İstanbul Üniversitesi Öğretim Üyesi Cemil Ertem ise Türkiye’ye 2011’in ilk üç çeyreğinde gelen bu doğrudan yabancı yatırım rakamının Türkiye’nin potansiyelinin gerisinde olduğunu söylüyor. Ertem söz konusu rakamları şöyle yorumluyor: “Krizden çıkış döneminde yükselen bölgeler arasında Doğu Avrupa ile birlikte Türkiye de yer alıyor.
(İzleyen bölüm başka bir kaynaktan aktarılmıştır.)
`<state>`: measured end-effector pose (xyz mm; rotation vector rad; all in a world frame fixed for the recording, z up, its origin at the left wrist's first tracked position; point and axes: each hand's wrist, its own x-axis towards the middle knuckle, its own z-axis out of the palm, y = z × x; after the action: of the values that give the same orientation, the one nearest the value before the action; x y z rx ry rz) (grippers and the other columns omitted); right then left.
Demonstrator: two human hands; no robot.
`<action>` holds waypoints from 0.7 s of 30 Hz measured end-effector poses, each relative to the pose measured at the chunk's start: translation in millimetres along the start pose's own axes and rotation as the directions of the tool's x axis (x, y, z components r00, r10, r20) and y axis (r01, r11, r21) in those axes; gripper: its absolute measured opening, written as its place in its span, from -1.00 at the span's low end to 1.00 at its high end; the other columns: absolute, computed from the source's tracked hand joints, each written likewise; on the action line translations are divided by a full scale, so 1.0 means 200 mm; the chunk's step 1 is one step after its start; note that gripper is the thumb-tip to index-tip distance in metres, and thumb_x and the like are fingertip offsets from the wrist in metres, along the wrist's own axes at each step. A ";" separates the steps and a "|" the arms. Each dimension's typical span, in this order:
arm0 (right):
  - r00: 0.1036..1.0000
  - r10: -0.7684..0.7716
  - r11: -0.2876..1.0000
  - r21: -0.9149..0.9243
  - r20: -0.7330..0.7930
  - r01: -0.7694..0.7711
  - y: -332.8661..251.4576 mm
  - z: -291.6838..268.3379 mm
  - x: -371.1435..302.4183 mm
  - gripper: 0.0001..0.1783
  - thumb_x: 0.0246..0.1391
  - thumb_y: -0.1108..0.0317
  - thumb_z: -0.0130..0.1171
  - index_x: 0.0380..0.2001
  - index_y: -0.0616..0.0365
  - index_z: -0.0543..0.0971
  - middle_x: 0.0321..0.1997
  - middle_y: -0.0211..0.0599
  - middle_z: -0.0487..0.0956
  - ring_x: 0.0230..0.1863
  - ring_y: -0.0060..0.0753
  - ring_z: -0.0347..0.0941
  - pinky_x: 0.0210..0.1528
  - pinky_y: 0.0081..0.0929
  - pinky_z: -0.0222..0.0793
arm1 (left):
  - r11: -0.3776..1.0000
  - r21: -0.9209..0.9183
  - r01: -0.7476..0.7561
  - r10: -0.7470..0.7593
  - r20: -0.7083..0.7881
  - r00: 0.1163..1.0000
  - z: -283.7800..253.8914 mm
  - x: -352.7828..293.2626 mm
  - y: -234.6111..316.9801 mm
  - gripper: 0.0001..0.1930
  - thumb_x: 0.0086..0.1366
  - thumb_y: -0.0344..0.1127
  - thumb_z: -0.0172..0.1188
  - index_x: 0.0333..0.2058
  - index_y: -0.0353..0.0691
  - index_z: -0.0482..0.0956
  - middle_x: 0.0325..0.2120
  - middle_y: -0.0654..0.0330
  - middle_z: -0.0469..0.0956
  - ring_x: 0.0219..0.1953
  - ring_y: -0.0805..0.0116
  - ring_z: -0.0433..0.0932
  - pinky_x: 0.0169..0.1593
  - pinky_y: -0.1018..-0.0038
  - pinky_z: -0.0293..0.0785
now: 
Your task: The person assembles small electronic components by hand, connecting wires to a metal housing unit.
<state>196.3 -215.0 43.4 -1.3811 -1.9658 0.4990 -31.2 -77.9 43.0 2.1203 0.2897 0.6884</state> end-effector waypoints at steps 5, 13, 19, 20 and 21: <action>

Ancak Avrupa’da şu dönemde yaşanan belirsizlikler Avrupa sermayesini belirsizliklerin olmadığı Türkiye’ye yönlendiriyor. Türkiye’de anayasa ve Kürt sorunuyla ilgili yaşananlar bu sermaye girişinin bu seviyelerde kalmasına neden oldu. Bunun yanında dönem başkanlığı nedeniyle Kıbrıs sorunu da belli etkiler yaratıyor. Aslında bu rakamın 3-4 katı büyüklükte bir sermaye girebilirdi. Gelecek dönemde ben bu rakamların daha da artacağına inanıyorum.”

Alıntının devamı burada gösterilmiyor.